:: Task objective ::
The complete listing should be restated exactly.

:: Data ::
►

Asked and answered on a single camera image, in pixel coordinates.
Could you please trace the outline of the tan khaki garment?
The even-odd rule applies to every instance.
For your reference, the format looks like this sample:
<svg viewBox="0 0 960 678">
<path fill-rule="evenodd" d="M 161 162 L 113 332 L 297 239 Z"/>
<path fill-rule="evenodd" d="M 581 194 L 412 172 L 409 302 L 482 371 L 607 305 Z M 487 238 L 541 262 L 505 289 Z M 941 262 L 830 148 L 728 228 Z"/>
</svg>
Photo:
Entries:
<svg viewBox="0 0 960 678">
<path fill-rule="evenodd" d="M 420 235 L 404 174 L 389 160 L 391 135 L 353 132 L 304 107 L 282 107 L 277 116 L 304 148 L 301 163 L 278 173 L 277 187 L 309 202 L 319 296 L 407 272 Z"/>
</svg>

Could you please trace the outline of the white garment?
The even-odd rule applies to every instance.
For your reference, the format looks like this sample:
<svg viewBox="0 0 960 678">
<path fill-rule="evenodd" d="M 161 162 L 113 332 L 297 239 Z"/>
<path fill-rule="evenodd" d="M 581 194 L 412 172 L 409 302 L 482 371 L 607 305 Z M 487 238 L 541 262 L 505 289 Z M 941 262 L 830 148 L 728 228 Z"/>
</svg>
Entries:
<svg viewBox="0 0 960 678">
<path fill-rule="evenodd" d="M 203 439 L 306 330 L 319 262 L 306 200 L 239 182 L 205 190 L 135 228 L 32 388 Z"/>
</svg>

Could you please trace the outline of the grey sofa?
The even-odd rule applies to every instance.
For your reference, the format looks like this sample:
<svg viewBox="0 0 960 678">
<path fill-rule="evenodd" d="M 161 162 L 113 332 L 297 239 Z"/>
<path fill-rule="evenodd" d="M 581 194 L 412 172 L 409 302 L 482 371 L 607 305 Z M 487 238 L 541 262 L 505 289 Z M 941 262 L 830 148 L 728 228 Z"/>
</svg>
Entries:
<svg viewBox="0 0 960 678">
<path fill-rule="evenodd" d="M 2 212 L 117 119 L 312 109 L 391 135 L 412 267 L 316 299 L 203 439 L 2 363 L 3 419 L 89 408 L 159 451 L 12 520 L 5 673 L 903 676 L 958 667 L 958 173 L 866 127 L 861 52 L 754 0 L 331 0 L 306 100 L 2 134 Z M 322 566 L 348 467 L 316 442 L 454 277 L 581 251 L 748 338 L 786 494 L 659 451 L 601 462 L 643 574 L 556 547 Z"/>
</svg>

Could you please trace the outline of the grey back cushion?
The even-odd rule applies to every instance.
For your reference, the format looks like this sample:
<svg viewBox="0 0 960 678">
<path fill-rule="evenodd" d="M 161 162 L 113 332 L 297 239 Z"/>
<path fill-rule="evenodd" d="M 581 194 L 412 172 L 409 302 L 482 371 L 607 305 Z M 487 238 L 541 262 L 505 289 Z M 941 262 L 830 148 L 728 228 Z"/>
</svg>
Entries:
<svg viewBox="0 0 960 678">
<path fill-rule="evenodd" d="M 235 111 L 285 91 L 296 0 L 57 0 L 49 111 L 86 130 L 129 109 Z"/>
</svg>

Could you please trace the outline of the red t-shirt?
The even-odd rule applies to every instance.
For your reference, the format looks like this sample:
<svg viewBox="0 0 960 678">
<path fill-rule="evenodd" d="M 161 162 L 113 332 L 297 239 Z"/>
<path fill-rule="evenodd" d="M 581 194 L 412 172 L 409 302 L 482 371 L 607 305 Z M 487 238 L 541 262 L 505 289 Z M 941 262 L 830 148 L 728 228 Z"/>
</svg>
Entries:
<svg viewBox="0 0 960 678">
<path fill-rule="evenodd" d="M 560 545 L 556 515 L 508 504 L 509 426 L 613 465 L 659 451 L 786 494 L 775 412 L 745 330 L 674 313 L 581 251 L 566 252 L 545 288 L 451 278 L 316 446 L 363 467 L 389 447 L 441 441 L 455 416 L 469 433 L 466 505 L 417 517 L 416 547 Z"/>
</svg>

◄

:: Problem solution ::
Asked and answered on a single camera image, in pixel coordinates.
Could you please trace the outline of the tan khaki garment?
The even-odd rule applies to every instance.
For your reference, the format looks like this sample:
<svg viewBox="0 0 960 678">
<path fill-rule="evenodd" d="M 161 162 L 113 332 L 297 239 Z"/>
<path fill-rule="evenodd" d="M 581 194 L 412 172 L 409 302 L 482 371 L 607 305 Z M 487 238 L 541 262 L 505 289 Z M 941 262 L 830 148 L 728 228 Z"/>
</svg>
Photo:
Entries:
<svg viewBox="0 0 960 678">
<path fill-rule="evenodd" d="M 420 235 L 404 174 L 389 160 L 391 135 L 353 132 L 304 107 L 282 107 L 277 116 L 304 148 L 301 163 L 278 173 L 277 187 L 309 202 L 319 296 L 407 272 Z"/>
</svg>

Could you please trace the outline of the white garment?
The even-odd rule applies to every instance.
For your reference, the format looks like this sample:
<svg viewBox="0 0 960 678">
<path fill-rule="evenodd" d="M 161 162 L 113 332 L 297 239 Z"/>
<path fill-rule="evenodd" d="M 581 194 L 412 172 L 409 302 L 482 371 L 607 305 Z M 487 238 L 541 262 L 505 289 Z M 941 262 L 830 148 L 728 228 Z"/>
</svg>
Entries:
<svg viewBox="0 0 960 678">
<path fill-rule="evenodd" d="M 203 439 L 306 330 L 319 262 L 306 200 L 239 182 L 205 190 L 135 228 L 32 388 Z"/>
</svg>

Could you please trace the outline of the grey sofa?
The even-odd rule applies to every instance.
For your reference, the format looks like this sample:
<svg viewBox="0 0 960 678">
<path fill-rule="evenodd" d="M 161 162 L 113 332 L 297 239 Z"/>
<path fill-rule="evenodd" d="M 581 194 L 412 172 L 409 302 L 482 371 L 607 305 Z M 487 238 L 541 262 L 505 289 Z M 941 262 L 830 148 L 728 228 Z"/>
</svg>
Entries:
<svg viewBox="0 0 960 678">
<path fill-rule="evenodd" d="M 2 212 L 117 119 L 312 109 L 391 135 L 412 267 L 316 299 L 203 439 L 2 363 L 3 419 L 89 408 L 159 451 L 12 520 L 5 673 L 903 676 L 958 667 L 958 173 L 866 127 L 861 52 L 754 0 L 331 0 L 306 100 L 2 134 Z M 322 566 L 348 467 L 316 442 L 454 277 L 581 251 L 748 338 L 786 494 L 659 451 L 601 462 L 643 574 L 556 547 Z"/>
</svg>

Could you please trace the outline of the grey back cushion?
The even-odd rule applies to every instance.
For your reference, the format looks like this sample:
<svg viewBox="0 0 960 678">
<path fill-rule="evenodd" d="M 161 162 L 113 332 L 297 239 Z"/>
<path fill-rule="evenodd" d="M 581 194 L 412 172 L 409 302 L 482 371 L 607 305 Z M 487 238 L 541 262 L 505 289 Z M 941 262 L 830 148 L 728 228 Z"/>
</svg>
Entries:
<svg viewBox="0 0 960 678">
<path fill-rule="evenodd" d="M 235 111 L 285 91 L 296 0 L 57 0 L 49 111 L 86 130 L 129 109 Z"/>
</svg>

Could you please trace the outline of the red t-shirt?
The even-odd rule applies to every instance.
For your reference, the format looks like this sample:
<svg viewBox="0 0 960 678">
<path fill-rule="evenodd" d="M 161 162 L 113 332 L 297 239 Z"/>
<path fill-rule="evenodd" d="M 581 194 L 412 172 L 409 302 L 482 371 L 607 305 Z M 487 238 L 541 262 L 505 289 Z M 941 262 L 830 148 L 728 228 Z"/>
</svg>
Entries:
<svg viewBox="0 0 960 678">
<path fill-rule="evenodd" d="M 560 545 L 556 515 L 508 504 L 509 426 L 613 465 L 659 451 L 786 494 L 775 412 L 745 330 L 674 313 L 581 251 L 566 252 L 545 288 L 451 278 L 316 446 L 363 467 L 389 447 L 441 441 L 455 416 L 469 433 L 466 505 L 417 517 L 416 547 Z"/>
</svg>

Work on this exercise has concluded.